| TASK GOAL |
From the entries below, transcribe exactly the lines between the line holding "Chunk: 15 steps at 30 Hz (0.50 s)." and the line holding "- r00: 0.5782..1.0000", inclusive; skip all other lines.

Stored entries

++++++++

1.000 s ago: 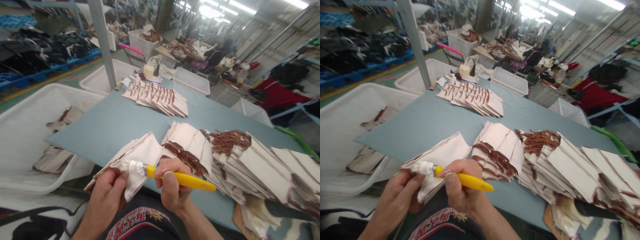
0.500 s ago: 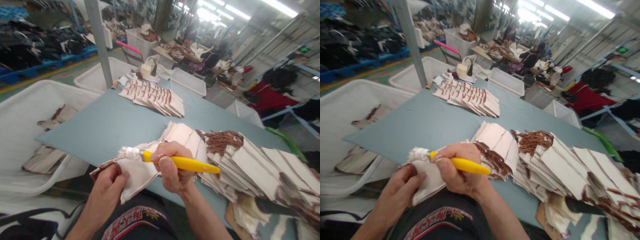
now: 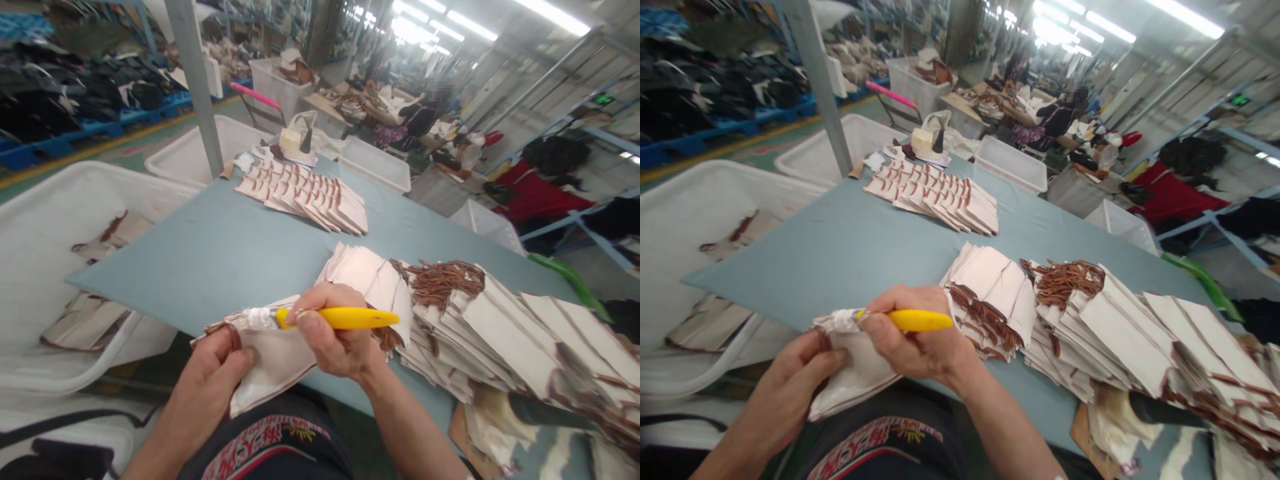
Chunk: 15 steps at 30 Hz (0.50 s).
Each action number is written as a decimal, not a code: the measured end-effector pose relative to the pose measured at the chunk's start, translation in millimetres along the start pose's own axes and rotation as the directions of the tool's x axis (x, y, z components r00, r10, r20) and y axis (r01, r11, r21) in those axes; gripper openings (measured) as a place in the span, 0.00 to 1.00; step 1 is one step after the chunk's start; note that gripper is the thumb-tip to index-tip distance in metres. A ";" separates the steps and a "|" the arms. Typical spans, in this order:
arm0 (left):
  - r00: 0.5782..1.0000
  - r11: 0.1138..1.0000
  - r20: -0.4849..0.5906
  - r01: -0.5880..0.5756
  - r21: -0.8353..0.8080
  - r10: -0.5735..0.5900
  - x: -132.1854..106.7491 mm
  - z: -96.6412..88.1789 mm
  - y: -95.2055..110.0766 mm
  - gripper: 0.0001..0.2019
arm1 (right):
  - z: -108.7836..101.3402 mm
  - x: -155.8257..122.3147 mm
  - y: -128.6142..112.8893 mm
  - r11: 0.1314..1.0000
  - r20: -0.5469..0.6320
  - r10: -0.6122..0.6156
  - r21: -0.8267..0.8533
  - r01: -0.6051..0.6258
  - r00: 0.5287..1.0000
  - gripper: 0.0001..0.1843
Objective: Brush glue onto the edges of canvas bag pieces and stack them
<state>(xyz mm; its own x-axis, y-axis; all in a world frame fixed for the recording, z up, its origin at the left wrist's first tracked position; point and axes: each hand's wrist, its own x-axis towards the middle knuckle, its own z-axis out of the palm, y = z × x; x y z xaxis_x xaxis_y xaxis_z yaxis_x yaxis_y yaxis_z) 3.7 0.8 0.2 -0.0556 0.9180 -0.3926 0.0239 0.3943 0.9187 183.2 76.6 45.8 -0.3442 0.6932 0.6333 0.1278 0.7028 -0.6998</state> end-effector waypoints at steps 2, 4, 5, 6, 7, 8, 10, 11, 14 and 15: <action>1.000 0.998 0.007 -0.011 0.056 0.011 0.2 1.9 2.6 0.16 | 4.4 6.5 -1.1 0.999 0.048 -0.043 -0.013 0.044 0.998 0.18; 1.000 0.996 0.009 -0.017 0.088 0.017 1.6 1.9 5.0 0.15 | 9.7 9.9 0.0 0.998 0.031 -0.069 0.002 0.069 0.997 0.17; 1.000 0.995 0.019 -0.021 0.102 0.019 2.7 0.6 5.6 0.15 | 10.8 9.3 1.3 0.998 -0.001 -0.063 0.012 0.063 0.998 0.17; 0.999 0.993 0.031 -0.026 0.116 0.023 3.9 -1.6 5.7 0.14 | 10.4 7.1 2.9 0.999 -0.044 -0.044 0.028 0.045 0.998 0.16; 0.999 0.991 0.045 -0.032 0.133 0.026 5.0 -4.5 5.2 0.14 | 8.4 3.6 4.5 0.998 -0.089 -0.012 0.054 0.017 0.996 0.15; 0.998 0.987 0.057 -0.039 0.154 0.031 5.9 -7.6 4.2 0.14 | 5.5 -0.7 5.7 0.996 -0.130 0.026 0.086 -0.015 0.991 0.13; 0.996 0.978 0.067 -0.069 0.197 0.057 6.2 -12.5 1.3 0.14 | -0.5 -8.8 6.2 0.988 -0.164 0.089 0.136 -0.067 0.983 0.11; 0.995 0.974 0.064 -0.086 0.209 0.074 5.6 -13.6 -0.3 0.14 | -1.9 -11.7 5.1 0.988 -0.154 0.094 0.136 -0.074 0.983 0.11; 0.990 0.964 0.028 -0.139 0.225 0.137 2.9 -9.4 -3.9 0.15 | 3.9 -15.2 -2.4 0.998 -0.112 0.027 0.066 -0.020 0.993 0.17; 0.985 0.954 0.016 -0.170 0.245 0.172 2.6 -6.5 -4.5 0.16 | 8.0 -15.2 -5.1 0.999 -0.107 0.016 0.052 -0.011 0.994 0.19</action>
<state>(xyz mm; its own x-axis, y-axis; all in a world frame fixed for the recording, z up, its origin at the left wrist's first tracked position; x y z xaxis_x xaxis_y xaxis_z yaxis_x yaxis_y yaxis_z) -3.0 1.0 -4.7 -0.0352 0.9726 -0.2298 0.2767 0.2304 0.9329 180.4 61.2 37.1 -0.2401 0.7178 0.6535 0.0831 0.6859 -0.7229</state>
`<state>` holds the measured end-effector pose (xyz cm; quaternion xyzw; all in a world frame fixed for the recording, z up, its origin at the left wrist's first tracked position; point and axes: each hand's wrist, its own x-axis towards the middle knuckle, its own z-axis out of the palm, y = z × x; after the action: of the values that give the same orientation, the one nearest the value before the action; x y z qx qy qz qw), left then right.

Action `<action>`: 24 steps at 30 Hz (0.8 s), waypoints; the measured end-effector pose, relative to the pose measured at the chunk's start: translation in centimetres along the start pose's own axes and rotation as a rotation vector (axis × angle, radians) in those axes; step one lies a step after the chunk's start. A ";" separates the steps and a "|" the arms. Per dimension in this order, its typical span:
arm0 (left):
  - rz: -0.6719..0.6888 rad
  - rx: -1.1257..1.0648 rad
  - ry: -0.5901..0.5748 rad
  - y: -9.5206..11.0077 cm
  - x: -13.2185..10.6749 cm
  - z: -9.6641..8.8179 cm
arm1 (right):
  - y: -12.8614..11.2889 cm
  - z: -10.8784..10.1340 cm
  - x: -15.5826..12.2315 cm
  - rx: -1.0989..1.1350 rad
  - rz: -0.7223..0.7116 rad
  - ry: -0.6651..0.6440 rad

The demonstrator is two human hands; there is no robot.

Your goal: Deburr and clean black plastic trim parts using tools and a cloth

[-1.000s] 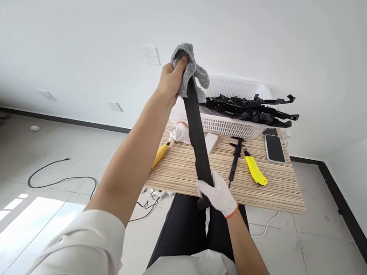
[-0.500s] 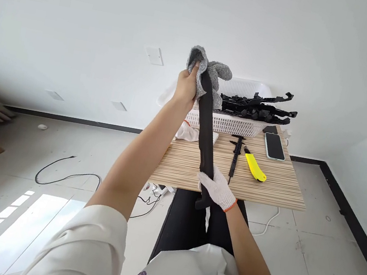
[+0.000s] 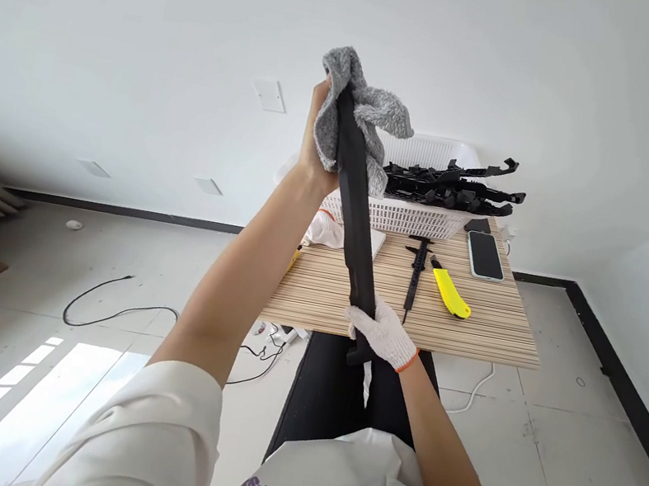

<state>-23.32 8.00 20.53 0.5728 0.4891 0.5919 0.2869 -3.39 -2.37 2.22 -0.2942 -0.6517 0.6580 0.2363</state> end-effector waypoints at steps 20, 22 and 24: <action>0.129 0.079 0.157 1.3 -0.2 -0.9 | 1.3 -0.6 0.6 0.021 -0.023 -0.018; 0.072 0.129 0.064 1.6 -0.2 -1.3 | 1.4 -0.7 0.6 0.003 -0.027 -0.009; 0.018 0.171 0.008 1.8 -0.2 -1.7 | 1.5 -0.7 0.7 -0.015 -0.033 -0.002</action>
<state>-24.48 6.74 22.29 0.5973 0.5339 0.5528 0.2294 -3.27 -1.47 0.72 -0.2845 -0.6614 0.6496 0.2440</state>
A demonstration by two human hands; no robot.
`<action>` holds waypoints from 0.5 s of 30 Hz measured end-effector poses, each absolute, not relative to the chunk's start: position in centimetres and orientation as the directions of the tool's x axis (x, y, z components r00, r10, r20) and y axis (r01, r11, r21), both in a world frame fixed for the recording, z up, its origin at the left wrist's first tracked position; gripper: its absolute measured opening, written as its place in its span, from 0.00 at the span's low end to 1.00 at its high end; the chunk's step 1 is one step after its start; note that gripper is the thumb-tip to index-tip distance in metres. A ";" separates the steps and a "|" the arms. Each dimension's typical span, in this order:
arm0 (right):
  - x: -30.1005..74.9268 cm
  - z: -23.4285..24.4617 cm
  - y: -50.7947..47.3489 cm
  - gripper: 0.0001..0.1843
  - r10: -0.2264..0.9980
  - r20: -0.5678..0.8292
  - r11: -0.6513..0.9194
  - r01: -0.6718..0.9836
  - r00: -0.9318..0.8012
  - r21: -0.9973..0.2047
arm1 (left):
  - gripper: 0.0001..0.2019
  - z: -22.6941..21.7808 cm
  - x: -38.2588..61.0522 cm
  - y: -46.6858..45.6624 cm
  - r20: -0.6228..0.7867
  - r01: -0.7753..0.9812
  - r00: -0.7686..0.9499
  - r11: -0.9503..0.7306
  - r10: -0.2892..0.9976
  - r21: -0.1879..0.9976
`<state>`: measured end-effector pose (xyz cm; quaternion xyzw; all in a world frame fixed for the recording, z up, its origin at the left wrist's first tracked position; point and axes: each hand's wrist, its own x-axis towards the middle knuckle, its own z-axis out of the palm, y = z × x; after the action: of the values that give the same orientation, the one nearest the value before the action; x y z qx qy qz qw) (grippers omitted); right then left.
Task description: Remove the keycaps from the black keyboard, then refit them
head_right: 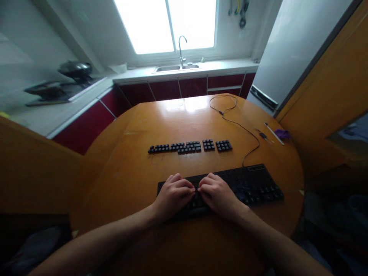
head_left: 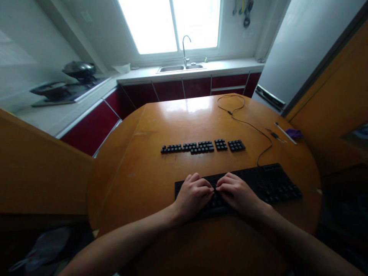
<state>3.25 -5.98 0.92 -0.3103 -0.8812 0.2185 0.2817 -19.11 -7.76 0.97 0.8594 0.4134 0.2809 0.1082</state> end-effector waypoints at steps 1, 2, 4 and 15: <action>3.2 0.9 -6.0 0.08 0.670 0.362 0.712 0.422 -0.648 -0.561 | 0.07 1.0 -19.1 -7.7 0.377 0.644 0.485 -0.613 0.790 0.458; 3.2 1.0 -6.0 0.08 0.671 0.362 0.711 0.422 -0.647 -0.563 | 0.06 1.0 -19.1 -7.6 0.358 0.633 0.467 -0.588 0.809 0.504; 3.2 1.1 -6.0 0.08 0.675 0.363 0.707 0.424 -0.642 -0.565 | 0.04 1.1 -19.1 -7.4 0.322 0.600 0.435 -0.538 0.841 0.592; 3.3 1.1 -6.0 0.09 0.687 0.349 0.692 0.430 -0.637 -0.580 | 0.03 0.8 -19.2 -7.3 0.371 0.537 0.444 -0.574 0.815 0.618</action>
<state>3.27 -6.04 1.08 -0.3189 -0.8755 0.2282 0.2825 -19.19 -7.26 0.84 0.8232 0.4107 0.3306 0.2107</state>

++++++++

| EXERCISE OUTPUT |
Chunk: 15 steps at 30 Hz (0.50 s).
Each action number is written as a decimal, not a code: the measured end-effector pose relative to the pose measured at the chunk's start, translation in millimetres along the start pose's own axes and rotation as the directions of the tool's x axis (x, y, z components r00, r10, r20) and y axis (r01, r11, r21) in those axes; gripper openings (measured) as a place in the span, 0.00 to 1.00; step 1 is one step after the chunk's start; note that gripper is the thumb-tip to index-tip distance in metres. A ";" separates the steps and a "|" the arms. Typical spans, in this order:
arm0 (left):
  - r00: 0.5782..1.0000

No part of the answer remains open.